- About this task -
Each line of the data below that includes the string "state" must be copied.

___ Supplied data ___

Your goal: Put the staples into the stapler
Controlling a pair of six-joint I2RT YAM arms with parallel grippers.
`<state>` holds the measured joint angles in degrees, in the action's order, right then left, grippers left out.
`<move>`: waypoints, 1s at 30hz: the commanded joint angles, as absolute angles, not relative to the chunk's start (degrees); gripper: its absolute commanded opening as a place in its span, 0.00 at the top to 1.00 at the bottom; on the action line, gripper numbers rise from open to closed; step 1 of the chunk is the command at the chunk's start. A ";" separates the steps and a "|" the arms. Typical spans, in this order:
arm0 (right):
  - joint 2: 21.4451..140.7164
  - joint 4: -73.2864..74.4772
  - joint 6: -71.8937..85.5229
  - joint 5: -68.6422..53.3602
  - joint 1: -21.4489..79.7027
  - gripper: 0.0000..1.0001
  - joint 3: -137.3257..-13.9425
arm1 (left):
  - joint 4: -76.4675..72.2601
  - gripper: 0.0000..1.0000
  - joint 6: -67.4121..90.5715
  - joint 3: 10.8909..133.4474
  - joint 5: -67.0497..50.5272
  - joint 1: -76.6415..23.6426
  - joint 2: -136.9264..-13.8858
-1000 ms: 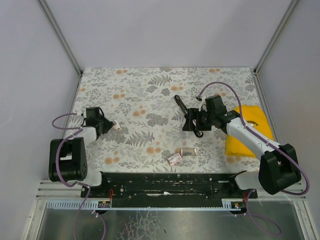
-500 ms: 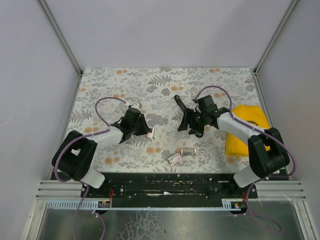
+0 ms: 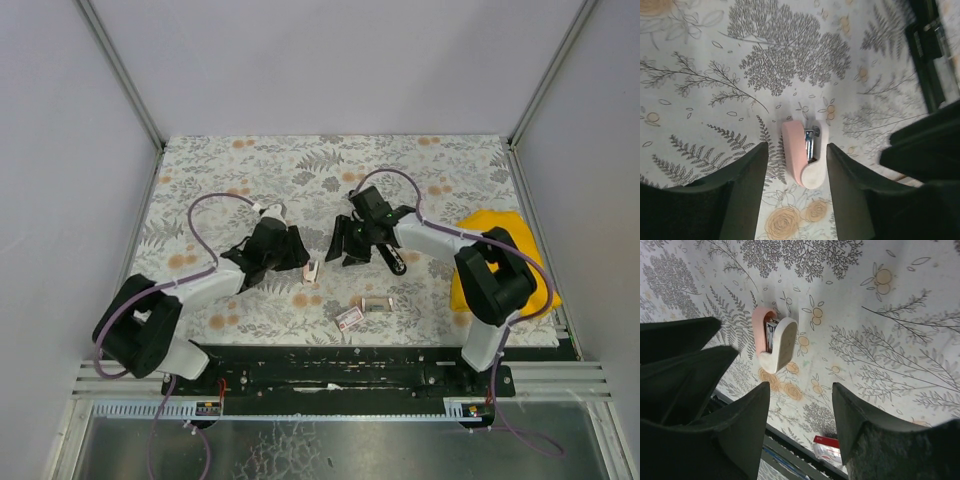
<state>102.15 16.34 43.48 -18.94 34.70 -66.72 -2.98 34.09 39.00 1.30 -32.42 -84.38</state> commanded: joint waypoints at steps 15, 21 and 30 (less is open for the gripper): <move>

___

- Solution to this task -
`<state>` holds the measured joint angles in degrees, in the action's order, right then left, grippers left out.
<state>102.15 16.34 43.48 -18.94 34.70 -66.72 -2.98 34.09 39.00 1.30 -32.42 -84.38</state> commanded: joint waypoints at steps 15, 21 and 30 (less is open for the gripper): <move>

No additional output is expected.